**Stored data**
•••

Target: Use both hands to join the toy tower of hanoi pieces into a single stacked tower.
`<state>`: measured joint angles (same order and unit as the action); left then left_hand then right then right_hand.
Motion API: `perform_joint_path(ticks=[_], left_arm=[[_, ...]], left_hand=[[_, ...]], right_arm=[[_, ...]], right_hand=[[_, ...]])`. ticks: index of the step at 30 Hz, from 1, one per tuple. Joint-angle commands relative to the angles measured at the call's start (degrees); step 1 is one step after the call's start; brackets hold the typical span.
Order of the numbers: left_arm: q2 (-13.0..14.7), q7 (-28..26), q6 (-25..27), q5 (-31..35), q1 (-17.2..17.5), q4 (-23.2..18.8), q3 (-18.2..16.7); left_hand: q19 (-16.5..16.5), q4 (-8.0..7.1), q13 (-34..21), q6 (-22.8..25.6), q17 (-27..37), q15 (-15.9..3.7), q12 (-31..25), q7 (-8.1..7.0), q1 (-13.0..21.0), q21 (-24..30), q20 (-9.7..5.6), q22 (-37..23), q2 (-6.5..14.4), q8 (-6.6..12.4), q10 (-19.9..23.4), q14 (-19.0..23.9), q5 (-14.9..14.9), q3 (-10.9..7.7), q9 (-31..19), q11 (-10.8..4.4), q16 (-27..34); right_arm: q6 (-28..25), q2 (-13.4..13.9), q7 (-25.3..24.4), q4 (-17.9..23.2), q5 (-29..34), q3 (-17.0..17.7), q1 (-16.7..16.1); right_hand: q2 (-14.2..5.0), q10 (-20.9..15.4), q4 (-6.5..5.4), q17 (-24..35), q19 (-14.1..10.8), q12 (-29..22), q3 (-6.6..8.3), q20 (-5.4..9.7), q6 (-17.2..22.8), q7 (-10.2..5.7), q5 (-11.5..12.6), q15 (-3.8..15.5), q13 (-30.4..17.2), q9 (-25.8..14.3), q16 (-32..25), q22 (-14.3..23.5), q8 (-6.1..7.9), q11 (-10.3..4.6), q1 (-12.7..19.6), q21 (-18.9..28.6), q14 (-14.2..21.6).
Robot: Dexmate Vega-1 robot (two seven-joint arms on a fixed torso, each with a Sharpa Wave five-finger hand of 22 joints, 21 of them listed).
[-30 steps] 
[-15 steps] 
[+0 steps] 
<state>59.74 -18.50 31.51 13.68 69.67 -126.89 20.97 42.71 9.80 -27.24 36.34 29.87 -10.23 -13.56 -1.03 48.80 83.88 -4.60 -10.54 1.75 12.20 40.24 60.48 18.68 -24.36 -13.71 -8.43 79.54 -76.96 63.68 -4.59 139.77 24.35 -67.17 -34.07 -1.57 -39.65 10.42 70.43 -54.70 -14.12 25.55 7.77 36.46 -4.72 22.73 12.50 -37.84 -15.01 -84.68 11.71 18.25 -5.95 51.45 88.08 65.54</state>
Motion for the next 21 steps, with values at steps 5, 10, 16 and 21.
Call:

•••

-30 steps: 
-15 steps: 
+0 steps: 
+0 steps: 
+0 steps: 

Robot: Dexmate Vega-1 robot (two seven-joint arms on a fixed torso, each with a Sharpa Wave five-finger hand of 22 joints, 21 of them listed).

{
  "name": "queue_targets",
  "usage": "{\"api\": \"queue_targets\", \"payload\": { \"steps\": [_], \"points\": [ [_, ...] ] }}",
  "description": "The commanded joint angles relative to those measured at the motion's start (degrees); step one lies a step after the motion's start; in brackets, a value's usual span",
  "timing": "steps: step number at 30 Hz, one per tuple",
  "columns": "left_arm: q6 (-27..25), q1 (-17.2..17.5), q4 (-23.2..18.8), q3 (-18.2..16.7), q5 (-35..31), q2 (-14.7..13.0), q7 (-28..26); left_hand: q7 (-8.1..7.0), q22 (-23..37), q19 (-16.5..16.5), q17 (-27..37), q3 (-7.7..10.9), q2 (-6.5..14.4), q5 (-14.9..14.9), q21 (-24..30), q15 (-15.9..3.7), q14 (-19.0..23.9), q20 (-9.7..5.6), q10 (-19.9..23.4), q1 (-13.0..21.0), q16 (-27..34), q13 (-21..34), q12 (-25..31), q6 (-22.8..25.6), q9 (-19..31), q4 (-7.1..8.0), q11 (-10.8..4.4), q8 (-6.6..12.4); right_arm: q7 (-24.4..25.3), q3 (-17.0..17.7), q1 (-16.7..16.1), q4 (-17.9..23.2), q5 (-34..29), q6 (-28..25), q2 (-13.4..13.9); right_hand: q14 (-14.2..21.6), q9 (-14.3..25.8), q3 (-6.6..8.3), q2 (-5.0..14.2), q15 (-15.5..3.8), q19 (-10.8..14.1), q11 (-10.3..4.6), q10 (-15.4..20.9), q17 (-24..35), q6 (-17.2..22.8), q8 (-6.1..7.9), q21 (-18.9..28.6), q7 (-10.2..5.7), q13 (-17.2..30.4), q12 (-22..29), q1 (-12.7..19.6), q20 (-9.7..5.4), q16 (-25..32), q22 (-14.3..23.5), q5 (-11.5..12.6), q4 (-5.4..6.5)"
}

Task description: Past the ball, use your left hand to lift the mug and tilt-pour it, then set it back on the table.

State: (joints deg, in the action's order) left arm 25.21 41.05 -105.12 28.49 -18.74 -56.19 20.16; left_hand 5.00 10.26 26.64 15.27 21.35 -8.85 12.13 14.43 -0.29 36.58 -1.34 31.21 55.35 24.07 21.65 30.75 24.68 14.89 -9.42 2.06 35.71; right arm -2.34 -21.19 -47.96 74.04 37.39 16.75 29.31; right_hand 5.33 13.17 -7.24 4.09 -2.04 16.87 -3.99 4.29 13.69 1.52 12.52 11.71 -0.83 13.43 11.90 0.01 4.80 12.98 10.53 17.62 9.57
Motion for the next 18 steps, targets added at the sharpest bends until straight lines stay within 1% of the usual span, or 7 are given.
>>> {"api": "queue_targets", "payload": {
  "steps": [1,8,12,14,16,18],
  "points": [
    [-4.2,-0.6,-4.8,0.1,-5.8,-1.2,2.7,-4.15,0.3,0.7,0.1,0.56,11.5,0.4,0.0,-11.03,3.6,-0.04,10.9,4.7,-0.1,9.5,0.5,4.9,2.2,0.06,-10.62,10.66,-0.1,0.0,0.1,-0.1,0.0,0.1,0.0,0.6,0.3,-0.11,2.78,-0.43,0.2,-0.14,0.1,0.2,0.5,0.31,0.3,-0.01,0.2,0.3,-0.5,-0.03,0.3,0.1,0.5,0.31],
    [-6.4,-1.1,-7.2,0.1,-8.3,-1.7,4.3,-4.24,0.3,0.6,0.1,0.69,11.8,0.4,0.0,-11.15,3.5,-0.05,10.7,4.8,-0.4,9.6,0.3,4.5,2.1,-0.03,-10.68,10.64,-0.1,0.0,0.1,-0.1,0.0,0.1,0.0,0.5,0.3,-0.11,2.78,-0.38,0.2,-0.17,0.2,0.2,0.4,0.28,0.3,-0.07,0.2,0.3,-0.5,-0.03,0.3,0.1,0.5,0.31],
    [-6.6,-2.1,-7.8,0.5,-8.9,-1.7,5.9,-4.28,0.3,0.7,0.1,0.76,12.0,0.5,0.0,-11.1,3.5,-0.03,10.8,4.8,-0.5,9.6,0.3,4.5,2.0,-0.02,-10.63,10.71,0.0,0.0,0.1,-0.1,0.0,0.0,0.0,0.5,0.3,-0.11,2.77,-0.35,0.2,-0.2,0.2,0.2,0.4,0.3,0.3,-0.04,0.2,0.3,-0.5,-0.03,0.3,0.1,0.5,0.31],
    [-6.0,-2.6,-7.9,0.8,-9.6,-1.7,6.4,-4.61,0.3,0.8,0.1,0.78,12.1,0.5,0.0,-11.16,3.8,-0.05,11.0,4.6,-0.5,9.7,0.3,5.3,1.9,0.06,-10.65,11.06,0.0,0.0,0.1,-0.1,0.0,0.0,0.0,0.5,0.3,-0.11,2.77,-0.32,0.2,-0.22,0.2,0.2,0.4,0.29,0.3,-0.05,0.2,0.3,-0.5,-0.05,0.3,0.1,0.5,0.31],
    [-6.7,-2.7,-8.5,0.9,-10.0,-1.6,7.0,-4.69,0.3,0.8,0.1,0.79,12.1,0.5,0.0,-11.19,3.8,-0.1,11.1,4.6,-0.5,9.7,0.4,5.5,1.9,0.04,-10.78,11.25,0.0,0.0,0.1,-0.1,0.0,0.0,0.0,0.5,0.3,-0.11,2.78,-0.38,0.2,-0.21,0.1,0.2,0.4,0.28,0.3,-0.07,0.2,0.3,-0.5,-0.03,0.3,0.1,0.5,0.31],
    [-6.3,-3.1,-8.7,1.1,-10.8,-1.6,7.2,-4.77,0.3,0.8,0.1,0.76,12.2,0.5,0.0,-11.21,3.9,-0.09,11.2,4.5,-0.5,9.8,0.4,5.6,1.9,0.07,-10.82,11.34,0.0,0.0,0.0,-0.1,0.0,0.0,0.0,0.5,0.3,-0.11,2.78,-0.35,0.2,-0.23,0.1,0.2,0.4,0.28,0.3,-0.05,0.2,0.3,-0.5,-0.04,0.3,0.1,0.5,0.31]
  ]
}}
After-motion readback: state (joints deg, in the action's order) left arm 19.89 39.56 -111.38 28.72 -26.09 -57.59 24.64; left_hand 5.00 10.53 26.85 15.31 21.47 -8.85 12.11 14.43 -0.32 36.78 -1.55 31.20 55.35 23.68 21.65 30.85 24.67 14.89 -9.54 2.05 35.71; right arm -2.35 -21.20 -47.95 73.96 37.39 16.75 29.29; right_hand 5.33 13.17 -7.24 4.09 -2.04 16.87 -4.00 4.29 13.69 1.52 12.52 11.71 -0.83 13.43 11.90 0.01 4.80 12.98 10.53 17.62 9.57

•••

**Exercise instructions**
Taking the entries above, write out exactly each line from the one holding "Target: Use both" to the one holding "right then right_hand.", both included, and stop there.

**Exercise response**
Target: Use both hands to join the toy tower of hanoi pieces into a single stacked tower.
`<state>`: measured joint angles (same order and unit as the action); left then left_hand then right then right_hand.

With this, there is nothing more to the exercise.